§ What to do
The pictures stay out; all of the data is to be printed exactly.

(Dataset extract begins)

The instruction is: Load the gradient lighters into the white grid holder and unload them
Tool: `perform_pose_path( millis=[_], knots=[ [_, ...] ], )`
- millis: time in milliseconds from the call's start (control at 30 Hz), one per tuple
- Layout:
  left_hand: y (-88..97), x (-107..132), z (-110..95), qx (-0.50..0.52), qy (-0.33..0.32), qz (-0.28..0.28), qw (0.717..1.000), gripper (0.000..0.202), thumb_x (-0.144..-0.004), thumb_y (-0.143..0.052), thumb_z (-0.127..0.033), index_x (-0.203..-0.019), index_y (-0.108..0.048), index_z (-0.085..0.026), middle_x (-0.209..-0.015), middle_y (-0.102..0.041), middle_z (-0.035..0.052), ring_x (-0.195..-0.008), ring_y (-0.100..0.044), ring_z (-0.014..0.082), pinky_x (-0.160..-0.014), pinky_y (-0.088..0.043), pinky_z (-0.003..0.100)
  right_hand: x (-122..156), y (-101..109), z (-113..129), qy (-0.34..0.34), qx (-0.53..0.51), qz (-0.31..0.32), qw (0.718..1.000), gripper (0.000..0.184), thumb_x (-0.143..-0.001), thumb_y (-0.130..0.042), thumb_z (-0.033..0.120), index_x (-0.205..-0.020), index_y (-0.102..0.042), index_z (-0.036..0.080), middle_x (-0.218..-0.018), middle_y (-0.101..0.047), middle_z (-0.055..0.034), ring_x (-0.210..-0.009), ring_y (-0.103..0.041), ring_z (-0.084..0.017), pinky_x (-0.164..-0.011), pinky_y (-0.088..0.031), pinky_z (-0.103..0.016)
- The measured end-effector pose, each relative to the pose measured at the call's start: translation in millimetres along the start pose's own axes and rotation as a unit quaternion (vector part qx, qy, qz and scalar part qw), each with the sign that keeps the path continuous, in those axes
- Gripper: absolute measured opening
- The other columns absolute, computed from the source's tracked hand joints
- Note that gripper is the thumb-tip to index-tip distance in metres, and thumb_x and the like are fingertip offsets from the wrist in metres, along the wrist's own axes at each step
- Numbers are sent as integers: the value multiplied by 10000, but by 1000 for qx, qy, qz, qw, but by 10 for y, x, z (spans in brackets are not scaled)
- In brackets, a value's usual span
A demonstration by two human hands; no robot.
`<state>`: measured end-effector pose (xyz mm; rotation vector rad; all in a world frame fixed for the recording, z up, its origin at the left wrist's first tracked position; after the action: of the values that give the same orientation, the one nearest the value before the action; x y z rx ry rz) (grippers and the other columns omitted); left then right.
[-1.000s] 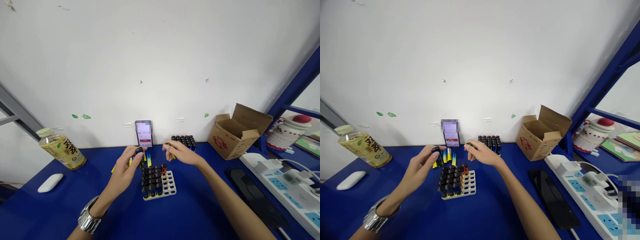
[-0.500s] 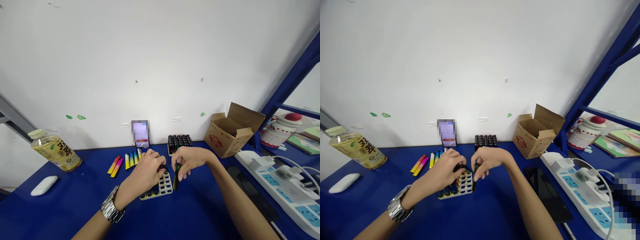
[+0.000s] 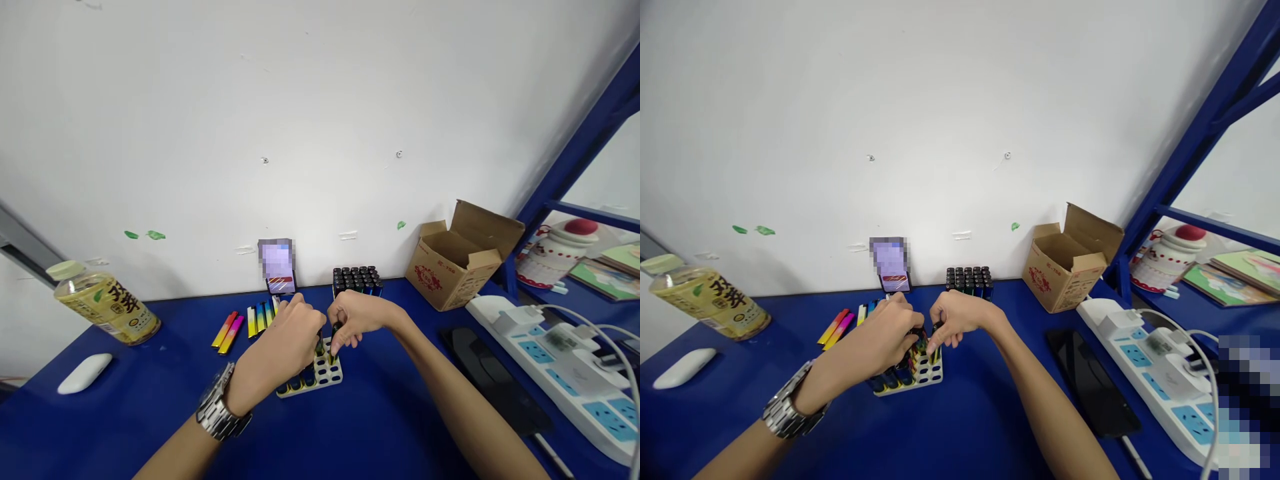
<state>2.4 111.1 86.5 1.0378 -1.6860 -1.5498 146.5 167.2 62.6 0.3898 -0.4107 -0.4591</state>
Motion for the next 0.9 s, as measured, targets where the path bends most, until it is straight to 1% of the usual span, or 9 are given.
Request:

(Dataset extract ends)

§ Exercise solution
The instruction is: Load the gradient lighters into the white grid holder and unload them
Tool: `perform_pose_path( millis=[_], knots=[ [_, ...] ], )`
- millis: time in milliseconds from the call's start (control at 30 Hz), one per tuple
- Layout:
  left_hand: y (-88..97), x (-107..132), z (-110..95), qx (-0.50..0.52), qy (-0.33..0.32), qz (-0.28..0.28), qw (0.717..1.000), gripper (0.000..0.202), thumb_x (-0.144..-0.004), thumb_y (-0.143..0.052), thumb_z (-0.127..0.033), index_x (-0.203..-0.019), index_y (-0.108..0.048), index_z (-0.085..0.026), middle_x (-0.209..-0.015), middle_y (-0.102..0.041), middle_z (-0.035..0.052), ring_x (-0.195..-0.008), ring_y (-0.100..0.044), ring_z (-0.014..0.082), pinky_x (-0.160..-0.014), pinky_y (-0.088..0.043), pinky_z (-0.003..0.100)
  right_hand: x (-122..156), y (-101..109), z (-113..129), qy (-0.34..0.34), qx (-0.53..0.51), qz (-0.31..0.32), qw (0.718..1.000), gripper (0.000..0.184), thumb_x (-0.143..-0.001), thumb_y (-0.130..0.042), thumb_z (-0.033..0.120), index_x (-0.205..-0.020), index_y (-0.102..0.042), index_z (-0.036..0.080), middle_x (-0.218..-0.018), middle_y (-0.101..0.047), middle_z (-0.055..0.034), ring_x (-0.210..-0.009), ring_y (-0.103..0.041), ring_z (-0.084..0.017), pinky_x (-0.164..-0.011), pinky_y (-0.088..0.031), pinky_z (-0.103..0.016)
- The measured end-effector pose, each relative to the pose measured at the call's start: translation in millimetres along the start pose's own axes and rotation as a unit quaternion (vector part qx, qy, qz and scalar part qw), each with the sign that keeps the path continuous, in those axes
- Gripper: absolute measured opening
- The other columns absolute, computed from the source's tracked hand joints
- Note that gripper is the thumb-tip to index-tip distance in metres, and thumb_x and the like are fingertip offsets from the wrist in metres, along the wrist's own axes at each step
- Numbers are sent as integers: the value multiplied by 10000, but by 1000 for qx, qy, qz, qw, but by 10 for y, x, z (spans in brackets are not scaled)
- In brackets, a value's usual span
A demonstration by two human hands; no robot.
`<state>`: measured end-effector pose (xyz mm; rotation vector rad; all in a world frame fixed for the recording, z up, its origin at the left wrist's first tracked position; after the action: of the values that give the same orientation, the one nearest the value before the action; x y z rx ry rz) (grippers and the other columns omitted); left then right.
[-1.000s] 
[-0.500s] 
[+0.000s] 
<state>2.4 111.1 86.5 1.0378 -1.6860 -1.5498 146.5 167.2 62.6 0.3898 -0.4107 -0.4591</state>
Motion for the next 0.9 s, as measured, targets where the path bends most, until it is straight to 1% of the usual span, or 9 are given.
Request:

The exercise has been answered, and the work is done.